A South Lake Tahoe resident has been diagnosed with the plague, marking the first human case in California since 2015.
Health officials believe the person may have been bitten by an infected flea while walking their dog in the area, according to a press release from the El Dorado County Health and Human Services Agency.
The infected person is recovering at home under the care of a medical professional, the release said.
Symptoms of plague often appear within two weeks of exposure and can include fever, nausea, weakness and swollen lymph nodes, according to the release. Treatment with antibiotics can be effective if the infectious disease is detected early enough.
El Dorado County Health officials say they are still investigating the circumstances of the case after being notified of the positive test result by the California Department of Public Health.

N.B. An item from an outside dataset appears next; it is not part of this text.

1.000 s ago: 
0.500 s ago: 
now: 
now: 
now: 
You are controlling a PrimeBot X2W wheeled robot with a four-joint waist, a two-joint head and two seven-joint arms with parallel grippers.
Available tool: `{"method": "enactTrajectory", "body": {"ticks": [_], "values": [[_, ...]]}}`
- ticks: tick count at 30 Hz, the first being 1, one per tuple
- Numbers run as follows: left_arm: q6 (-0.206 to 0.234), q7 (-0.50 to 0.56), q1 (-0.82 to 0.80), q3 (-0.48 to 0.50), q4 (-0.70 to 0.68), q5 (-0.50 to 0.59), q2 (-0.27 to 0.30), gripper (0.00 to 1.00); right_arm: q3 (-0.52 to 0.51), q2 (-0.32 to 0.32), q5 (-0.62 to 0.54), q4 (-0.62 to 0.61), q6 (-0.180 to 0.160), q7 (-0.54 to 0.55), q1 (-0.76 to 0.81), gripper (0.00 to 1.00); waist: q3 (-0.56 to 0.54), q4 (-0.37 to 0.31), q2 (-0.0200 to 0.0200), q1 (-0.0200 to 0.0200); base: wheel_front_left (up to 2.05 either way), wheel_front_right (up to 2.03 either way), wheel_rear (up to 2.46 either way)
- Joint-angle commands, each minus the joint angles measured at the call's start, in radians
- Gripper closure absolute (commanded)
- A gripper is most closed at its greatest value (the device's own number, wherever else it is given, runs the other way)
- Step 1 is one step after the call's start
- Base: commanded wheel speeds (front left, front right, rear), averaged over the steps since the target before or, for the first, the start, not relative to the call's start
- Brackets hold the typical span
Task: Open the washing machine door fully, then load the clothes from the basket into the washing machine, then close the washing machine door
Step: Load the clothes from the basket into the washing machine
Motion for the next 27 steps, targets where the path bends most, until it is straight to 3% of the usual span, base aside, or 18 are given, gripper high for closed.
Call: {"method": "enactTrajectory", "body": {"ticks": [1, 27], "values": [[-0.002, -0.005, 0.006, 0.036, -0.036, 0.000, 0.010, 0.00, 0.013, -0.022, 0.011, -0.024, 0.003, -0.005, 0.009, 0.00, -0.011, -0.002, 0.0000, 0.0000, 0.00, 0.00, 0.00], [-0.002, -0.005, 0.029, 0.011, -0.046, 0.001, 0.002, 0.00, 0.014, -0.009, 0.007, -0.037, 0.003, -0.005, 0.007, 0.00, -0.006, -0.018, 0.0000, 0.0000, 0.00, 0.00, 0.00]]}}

“Human cases of plague are extremely rare but can be very serious,” El Dorado County Public Health Officer Dr. Nancy Williams said in the release, noting that plague is naturally present in many parts of the state including the higher elevation areas of El Dorado County.
“It’s important that individuals take precautions for themselves and their pets when outdoors, especially while walking, hiking and/or camping in areas where wild rodents are present,” Williams added.
The last confirmed case of plague in California was in 2015, when two people were exposed to infected rodents or their fleas in Yosemite National Park. Both people were treated and recovered.
Before that, there hadn’t been a case in the state since 2006.
In recent decades, an average of seven cases of human plague have been reported each year in the United States, with a range of one to 17 cases per year, the CDC reports.
Earlier this month, a New Mexico man in his 20’s died from septicemic plague. He was the state’s second confirmed case this year.
CNN’s Topher Gauk-Roger contributed to this report.